There's no planet B. (Foto: Gertjan Kleinpaste)

DuPont (nu Chemours) is de tikkende tijdbom onder de Dordtse samenleving. Dat bleek afgelopen week opnieuw toen Zembla er een reportage aan wijdde. Een golf van verontwaardiging ging door de stad. Een Elisabethvloed van woede, frustratie en verontwaardiging. Met onmiddellijk die wijzende vingertjes. Naar politici die hadden zitten slapen. Naar Chemours-managers die de kluit hebben belazerd.

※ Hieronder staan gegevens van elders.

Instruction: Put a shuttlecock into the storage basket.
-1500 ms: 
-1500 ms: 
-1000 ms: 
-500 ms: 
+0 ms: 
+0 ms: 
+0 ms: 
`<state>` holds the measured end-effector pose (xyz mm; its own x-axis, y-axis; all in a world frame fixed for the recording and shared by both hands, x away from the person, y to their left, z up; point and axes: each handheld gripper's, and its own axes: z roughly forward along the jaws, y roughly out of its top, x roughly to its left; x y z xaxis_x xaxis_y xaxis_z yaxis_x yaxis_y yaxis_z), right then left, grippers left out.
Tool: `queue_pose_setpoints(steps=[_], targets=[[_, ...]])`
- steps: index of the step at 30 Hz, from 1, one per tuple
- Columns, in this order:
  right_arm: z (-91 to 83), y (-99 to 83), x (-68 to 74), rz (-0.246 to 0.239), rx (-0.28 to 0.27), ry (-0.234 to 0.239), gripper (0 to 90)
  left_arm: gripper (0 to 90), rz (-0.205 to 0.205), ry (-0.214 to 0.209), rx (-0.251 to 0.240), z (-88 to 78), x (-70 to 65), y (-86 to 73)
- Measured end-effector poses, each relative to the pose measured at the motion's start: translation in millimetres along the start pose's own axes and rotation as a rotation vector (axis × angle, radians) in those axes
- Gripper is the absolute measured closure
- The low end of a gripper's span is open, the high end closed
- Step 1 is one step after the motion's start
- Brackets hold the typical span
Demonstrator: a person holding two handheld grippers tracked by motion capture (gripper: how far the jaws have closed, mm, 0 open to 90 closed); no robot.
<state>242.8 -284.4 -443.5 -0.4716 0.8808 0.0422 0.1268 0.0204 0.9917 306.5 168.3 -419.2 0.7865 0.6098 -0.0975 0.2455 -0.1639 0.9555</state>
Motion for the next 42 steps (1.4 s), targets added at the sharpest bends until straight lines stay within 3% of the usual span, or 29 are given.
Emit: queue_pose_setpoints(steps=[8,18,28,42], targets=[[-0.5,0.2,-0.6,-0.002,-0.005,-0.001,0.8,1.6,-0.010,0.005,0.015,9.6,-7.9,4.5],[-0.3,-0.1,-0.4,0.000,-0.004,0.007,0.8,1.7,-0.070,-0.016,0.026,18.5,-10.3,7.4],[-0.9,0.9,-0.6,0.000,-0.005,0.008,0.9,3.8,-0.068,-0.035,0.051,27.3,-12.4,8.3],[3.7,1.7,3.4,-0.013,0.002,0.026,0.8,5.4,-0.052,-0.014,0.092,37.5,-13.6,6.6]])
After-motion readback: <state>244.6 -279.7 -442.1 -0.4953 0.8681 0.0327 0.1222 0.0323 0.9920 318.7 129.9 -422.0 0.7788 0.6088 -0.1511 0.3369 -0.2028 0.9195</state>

Er vindt momenteel een ware kruistocht plaats tegen de Tata’s, Shell’s en Chemours’ van deze wereld. En ja, dit soort industrieën verontreinigen onze leefomgeving. Ze hielden jaren hun laakbare handel en wandel onder de pet. ‘Wat niet weet, wat niet deert’, was het devies in de Jaren ‘80 en ‘90. De film Dark Waters (2019) legde de risico’s bloot. Natuurlijk wisten wij ook in Dordt van de schaduwkanten van deze chemiereus. Opstuwen in de vaart der volkeren gaat gepaard met veel viezigheid.

Al 167 zaterdagen hebben demonstranten emmertjes verontreinigd zand bij de poort van Chemours gedumpt. Het Zembla-effect was dat er afgelopen zaterdag extra veel demonstranten waren en dat de media daar ruimschoots aandacht aan besteedden. Toch blijft het een toonbeeld van machteloosheid en frustratie. Over onrecht en bewust genomen risico’s met de volksgezondheid. Omdat geld, het echt vervuilende slijk der aarde, belangrijker wordt gevonden dan ons aller gezondheid en welbevinden. Daar helpt geen positief vormgegeven publiciteitscampagne in abri’s tegen. 

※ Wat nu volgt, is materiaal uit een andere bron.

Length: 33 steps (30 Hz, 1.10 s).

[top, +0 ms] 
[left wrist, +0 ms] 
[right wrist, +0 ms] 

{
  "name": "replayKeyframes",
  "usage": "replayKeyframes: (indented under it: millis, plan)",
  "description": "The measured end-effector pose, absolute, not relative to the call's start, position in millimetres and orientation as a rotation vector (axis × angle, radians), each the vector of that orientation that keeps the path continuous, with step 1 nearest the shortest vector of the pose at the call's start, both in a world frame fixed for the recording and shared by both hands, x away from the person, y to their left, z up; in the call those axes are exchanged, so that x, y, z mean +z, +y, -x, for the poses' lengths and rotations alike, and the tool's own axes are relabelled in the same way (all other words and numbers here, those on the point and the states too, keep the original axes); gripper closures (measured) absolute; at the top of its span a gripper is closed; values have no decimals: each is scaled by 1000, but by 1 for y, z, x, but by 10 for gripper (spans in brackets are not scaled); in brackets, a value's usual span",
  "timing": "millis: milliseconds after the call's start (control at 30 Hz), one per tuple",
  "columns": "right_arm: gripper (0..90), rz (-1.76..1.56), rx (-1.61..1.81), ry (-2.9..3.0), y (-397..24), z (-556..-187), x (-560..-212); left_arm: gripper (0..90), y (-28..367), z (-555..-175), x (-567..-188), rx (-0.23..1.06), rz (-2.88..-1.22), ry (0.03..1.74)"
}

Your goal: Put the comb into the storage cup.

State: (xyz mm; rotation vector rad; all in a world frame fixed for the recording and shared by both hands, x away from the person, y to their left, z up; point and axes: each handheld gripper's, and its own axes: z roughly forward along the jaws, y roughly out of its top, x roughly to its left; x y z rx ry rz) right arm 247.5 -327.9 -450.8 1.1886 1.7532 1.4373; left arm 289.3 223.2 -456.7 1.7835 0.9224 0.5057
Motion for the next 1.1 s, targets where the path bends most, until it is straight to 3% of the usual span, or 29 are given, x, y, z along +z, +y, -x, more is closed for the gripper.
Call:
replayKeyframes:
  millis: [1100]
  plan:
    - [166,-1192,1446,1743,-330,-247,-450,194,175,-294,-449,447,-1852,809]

Een deel van de boosheid richt zich op (lokale) politici. Die schieten tekort. Verzaken hun controlerende taak. Voor de goede orde, DuPont en later Chemours hebben hun vergunningen van Provinciale Staten. Het toezicht op de naleving is een taak van de Omgevingsdienst. En die politici die goedkeuring hebben gehecht aan het verlenen van vergunningen voor het lozen en uitstoten van giftige rommel, wogen dat in een totaal plaatje, waarin ook werkgelegenheid telt, het belang van de producten die deze bedrijven maken en hun betekenis voor de samenleving.

Schoten zij indertijd, met wat we nu  erover weten, tekort in hun controlerende taak? Achteraf kan je een koe in de kont kijken. Politici zijn géén onderzoeksjournalisten. Die moeten vertrouwen op de informatie die vanuit het provinciehuis of stadskantoor op het bordje belandt en dan een knoop doorhakken.
Boosheid en verontwaardiging zijn bovendien niet de meest vruchtbare emoties om nu tot betere besluiten en betere oplossingen te komen.

Chemours morgen sluiten? En dan? Wat gaan we doen met het verontreinigde perceel op De Staart? Waar herplaatsen we de vele honderden mensen die door zo’n besluit werkloos worden? Welk alternatief is er voor de levensreddende medische toepassingen die ook bij deze chemiereus zijn ontwikkeld en geproduceerd?

De protesten tegen het concern zijn terecht en volstrekt legitiem, maar na de protesten komt de lastige stap: hoe verbeteren we constructief en duurzaam de situatie en zorgen wij dat innovatie en productieprocessen het milieu en onze gezondheid niet langer aantasten. Er is immers ‘no planet B’. 

De samenleving is complex. Hopeloos een hoopje zand dumpen, is gemakkelijker dan politiek verantwoordelijkheid te nemen en te dragen en vervolgens het goede te doen.